WHAT THE TASK ASKS: Strip the pictures, then copy the remaining data exactly as it stands.

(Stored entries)
◆ ◆ ◆
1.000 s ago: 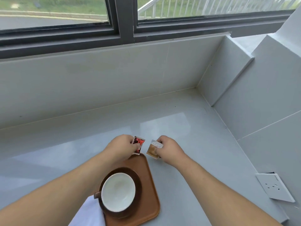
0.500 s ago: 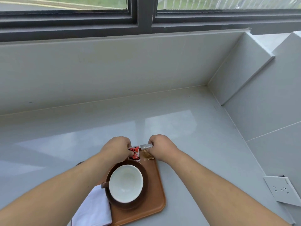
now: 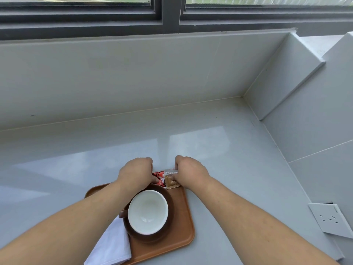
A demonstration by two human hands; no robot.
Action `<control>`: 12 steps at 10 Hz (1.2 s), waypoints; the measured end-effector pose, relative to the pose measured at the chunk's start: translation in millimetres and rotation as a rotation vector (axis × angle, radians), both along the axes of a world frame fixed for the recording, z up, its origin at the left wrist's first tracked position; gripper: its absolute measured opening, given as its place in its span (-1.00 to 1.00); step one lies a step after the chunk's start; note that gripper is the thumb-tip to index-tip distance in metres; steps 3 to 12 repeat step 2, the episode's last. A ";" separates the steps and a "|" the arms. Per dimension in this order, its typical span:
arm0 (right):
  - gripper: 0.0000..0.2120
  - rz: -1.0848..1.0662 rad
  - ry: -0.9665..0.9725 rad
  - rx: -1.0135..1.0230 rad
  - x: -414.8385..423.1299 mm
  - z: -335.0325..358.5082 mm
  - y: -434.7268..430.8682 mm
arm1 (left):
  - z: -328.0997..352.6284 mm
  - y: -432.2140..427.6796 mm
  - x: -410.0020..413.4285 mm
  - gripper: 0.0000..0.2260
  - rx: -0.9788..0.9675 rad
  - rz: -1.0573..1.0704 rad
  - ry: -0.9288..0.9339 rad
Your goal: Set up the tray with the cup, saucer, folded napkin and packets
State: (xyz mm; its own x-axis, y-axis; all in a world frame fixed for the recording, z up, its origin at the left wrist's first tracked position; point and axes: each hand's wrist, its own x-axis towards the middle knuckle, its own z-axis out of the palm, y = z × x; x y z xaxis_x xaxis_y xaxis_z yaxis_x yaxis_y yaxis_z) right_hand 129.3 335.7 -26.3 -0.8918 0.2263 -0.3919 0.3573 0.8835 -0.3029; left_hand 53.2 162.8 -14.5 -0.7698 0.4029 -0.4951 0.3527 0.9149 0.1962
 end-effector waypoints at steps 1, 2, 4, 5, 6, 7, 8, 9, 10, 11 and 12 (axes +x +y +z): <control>-0.66 -0.001 0.010 0.096 -1.1 7.3 -2.4 | 3.3 -4.5 -0.1 -0.65 0.013 0.010 0.025; -0.61 0.003 0.076 0.124 0.9 16.9 -6.9 | 6.6 -16.6 5.0 -0.65 0.077 0.036 0.064; -0.61 0.003 0.076 0.124 0.9 16.9 -6.9 | 6.6 -16.6 5.0 -0.65 0.077 0.036 0.064; -0.61 0.003 0.076 0.124 0.9 16.9 -6.9 | 6.6 -16.6 5.0 -0.65 0.077 0.036 0.064; -0.61 0.003 0.076 0.124 0.9 16.9 -6.9 | 6.6 -16.6 5.0 -0.65 0.077 0.036 0.064; -0.61 0.003 0.076 0.124 0.9 16.9 -6.9 | 6.6 -16.6 5.0 -0.65 0.077 0.036 0.064; -0.61 0.003 0.076 0.124 0.9 16.9 -6.9 | 6.6 -16.6 5.0 -0.65 0.077 0.036 0.064; -0.61 0.003 0.076 0.124 0.9 16.9 -6.9 | 6.6 -16.6 5.0 -0.65 0.077 0.036 0.064; -0.61 0.003 0.076 0.124 0.9 16.9 -6.9 | 6.6 -16.6 5.0 -0.65 0.077 0.036 0.064; -0.61 0.003 0.076 0.124 0.9 16.9 -6.9 | 6.6 -16.6 5.0 -0.65 0.077 0.036 0.064; -0.61 0.003 0.076 0.124 0.9 16.9 -6.9 | 6.6 -16.6 5.0 -0.65 0.077 0.036 0.064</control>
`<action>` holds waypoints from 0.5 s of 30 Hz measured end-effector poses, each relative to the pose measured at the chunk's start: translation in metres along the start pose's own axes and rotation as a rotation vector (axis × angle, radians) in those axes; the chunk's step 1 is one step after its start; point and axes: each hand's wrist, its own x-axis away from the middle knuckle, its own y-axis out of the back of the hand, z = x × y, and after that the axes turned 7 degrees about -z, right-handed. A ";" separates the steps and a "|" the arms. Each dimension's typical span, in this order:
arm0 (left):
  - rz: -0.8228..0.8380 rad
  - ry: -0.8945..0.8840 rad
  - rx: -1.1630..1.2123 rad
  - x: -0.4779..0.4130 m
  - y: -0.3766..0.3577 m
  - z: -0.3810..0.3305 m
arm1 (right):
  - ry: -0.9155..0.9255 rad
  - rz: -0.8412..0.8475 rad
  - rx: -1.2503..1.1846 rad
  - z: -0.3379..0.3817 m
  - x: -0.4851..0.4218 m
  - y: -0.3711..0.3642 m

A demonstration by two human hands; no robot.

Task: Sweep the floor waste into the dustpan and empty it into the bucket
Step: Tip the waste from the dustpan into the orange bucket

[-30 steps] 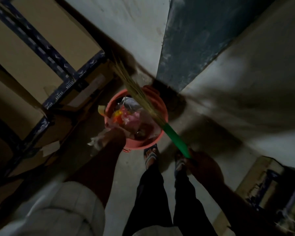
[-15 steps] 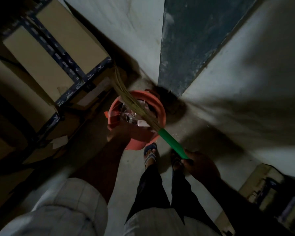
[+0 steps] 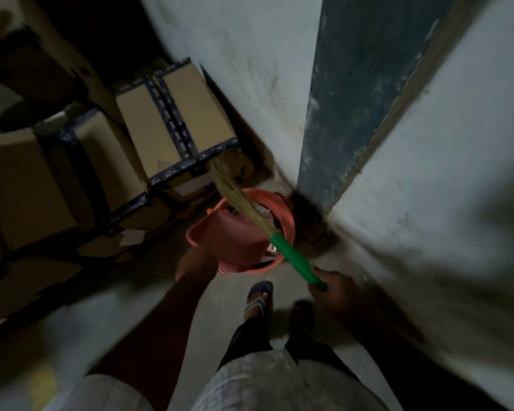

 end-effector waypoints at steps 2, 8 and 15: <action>-0.039 0.017 -0.003 0.021 -0.005 0.015 | 0.033 0.023 0.031 0.005 0.001 0.007; -0.095 0.160 0.184 0.085 -0.033 0.079 | 0.239 0.135 0.200 0.036 -0.002 0.009; -0.284 0.414 0.542 0.184 -0.079 0.160 | 0.494 0.271 0.365 0.120 0.033 -0.012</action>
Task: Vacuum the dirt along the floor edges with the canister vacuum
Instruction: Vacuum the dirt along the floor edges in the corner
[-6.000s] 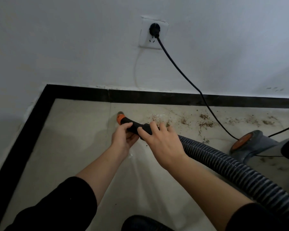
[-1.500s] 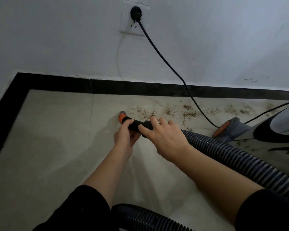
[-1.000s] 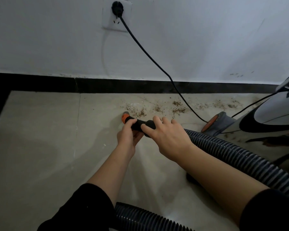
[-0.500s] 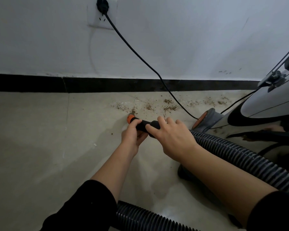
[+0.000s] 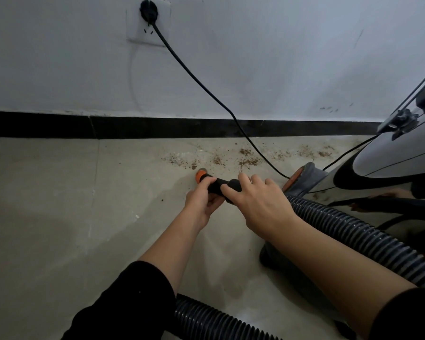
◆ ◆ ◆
FINISHED TASK:
1.000 s ago: 
0.500 s ago: 
now: 
A demonstration by two human hands; no robot.
Action `<control>`: 12 steps at 10 Hz (1.2 s), waypoints; the measured end-effector pose, relative to the pose measured at the chunk's start: translation in millimetres and rotation as a rotation vector (axis × angle, radians), both along the axes of a world frame fixed for the recording, z up, its origin at the left wrist's first tracked position; gripper: its absolute measured opening, given as its place in its span (-1.00 to 1.00); step one lies a step after the chunk's start; note that gripper is the thumb-tip to index-tip distance in metres; steps 3 to 12 repeat step 2, the episode's last. A ";" separates the steps and a "|" the arms. Per dimension in this order, its typical span:
arm0 (right):
  - gripper: 0.0000..0.2120
  - rz: -1.0848..1.0662 rad
  - ry: -0.9665..0.9725 rad
  - rx: -1.0135..1.0230 rad
  - x: -414.8385..423.1299 mm
  - z: -335.0325..358.5082 mm
  - y: -434.7268..430.8682 mm
arm1 (left):
  - z: -328.0997..352.6284 mm
  - y: -432.2140..427.6796 mm
  - x: -410.0020..413.4285 mm
  - gripper: 0.0000..0.2260
  - rx: -0.9788..0.9675 rad
  - rz: -1.0573..1.0704 rad
  - ry: -0.9288..0.9339 rad
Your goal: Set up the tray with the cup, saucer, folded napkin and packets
State: (xyz mm; its own x-axis, y-axis; all in a world frame fixed for the recording, z up, its origin at the left wrist's first tracked position; point and axes: each hand's wrist, its own x-axis towards the middle knuckle, its own z-axis out of the palm, y = z × x; x y z xaxis_x xaxis_y xaxis_z yaxis_x yaxis_y yaxis_z) right_hand 129.3 335.7 -26.3 -0.8918 0.2263 -0.3919 0.3573 0.8835 -0.3029; left_hand 53.2 162.8 -14.5 -0.7698 0.4029 -0.4951 0.3527 0.9149 0.1962
 end-effector waypoints at steps 1, 2, 4, 5, 6, 7, 8, 9, 10, 11 and 12 (axes +x +y +z): <control>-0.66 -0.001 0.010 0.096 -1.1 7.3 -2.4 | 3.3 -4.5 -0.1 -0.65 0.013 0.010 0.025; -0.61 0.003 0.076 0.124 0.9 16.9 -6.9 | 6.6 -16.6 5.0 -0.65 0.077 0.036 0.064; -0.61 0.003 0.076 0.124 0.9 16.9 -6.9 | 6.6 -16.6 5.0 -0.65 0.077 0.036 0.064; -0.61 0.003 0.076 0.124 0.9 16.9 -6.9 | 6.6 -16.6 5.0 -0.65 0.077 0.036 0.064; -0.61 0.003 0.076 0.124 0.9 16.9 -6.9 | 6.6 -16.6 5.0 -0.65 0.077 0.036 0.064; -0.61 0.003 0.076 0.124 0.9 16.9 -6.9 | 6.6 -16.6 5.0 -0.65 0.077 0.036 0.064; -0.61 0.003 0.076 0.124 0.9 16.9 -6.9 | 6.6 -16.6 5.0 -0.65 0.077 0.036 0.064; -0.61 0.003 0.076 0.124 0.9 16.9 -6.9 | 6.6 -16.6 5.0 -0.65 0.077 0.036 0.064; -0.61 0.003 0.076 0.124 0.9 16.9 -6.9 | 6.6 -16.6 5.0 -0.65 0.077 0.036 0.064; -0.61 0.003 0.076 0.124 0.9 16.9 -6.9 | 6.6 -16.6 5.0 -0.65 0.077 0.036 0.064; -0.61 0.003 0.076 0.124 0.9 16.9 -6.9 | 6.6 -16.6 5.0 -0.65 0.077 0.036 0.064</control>
`<action>` holds waypoints from 0.5 s of 30 Hz measured end-effector poses, each relative to the pose measured at the chunk's start: translation in metres along the start pose's own axes and rotation as a rotation vector (axis × angle, radians) in those axes; the chunk's step 1 is one step after its start; point and axes: each hand's wrist, its own x-axis away from the middle knuckle, its own y-axis out of the back of the hand, z = x × y, and after that the axes turned 7 degrees about -z, right-handed. A ";" separates the steps and a "|" the arms. Each dimension's typical span, in this order:
arm0 (left):
  - rz: -0.8228..0.8380 rad
  - ry: -0.8945..0.8840 rad
  - rx: -1.1630..1.2123 rad
  - x: -0.4779..0.4130 m
  - y: -0.3766..0.3577 m
  - z: -0.3810..0.3305 m
arm1 (right):
  - ry: -0.9155..0.9255 rad
  - rz: -0.8412..0.8475 rad
  - rx: -1.2503..1.1846 rad
  - z: -0.3379..0.3817 m
  - x: -0.4851..0.4218 m
  - y: -0.3711..0.3642 m

A demonstration by two human hands; no robot.

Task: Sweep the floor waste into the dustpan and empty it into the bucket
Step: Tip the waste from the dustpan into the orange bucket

[-30 steps] 
[-15 steps] 
[+0 steps] 

 end-effector waypoints at steps 2, 8 and 15: <action>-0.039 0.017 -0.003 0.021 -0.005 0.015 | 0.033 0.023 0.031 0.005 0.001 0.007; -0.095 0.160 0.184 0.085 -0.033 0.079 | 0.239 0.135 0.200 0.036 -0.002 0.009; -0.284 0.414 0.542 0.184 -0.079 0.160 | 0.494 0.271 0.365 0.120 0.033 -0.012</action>
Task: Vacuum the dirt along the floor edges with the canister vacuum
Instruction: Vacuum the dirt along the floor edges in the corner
[-6.000s] 
[-1.500s] 
[-1.000s] 
[-0.500s] 
[+0.000s] 

Nothing else is needed to finish the exercise.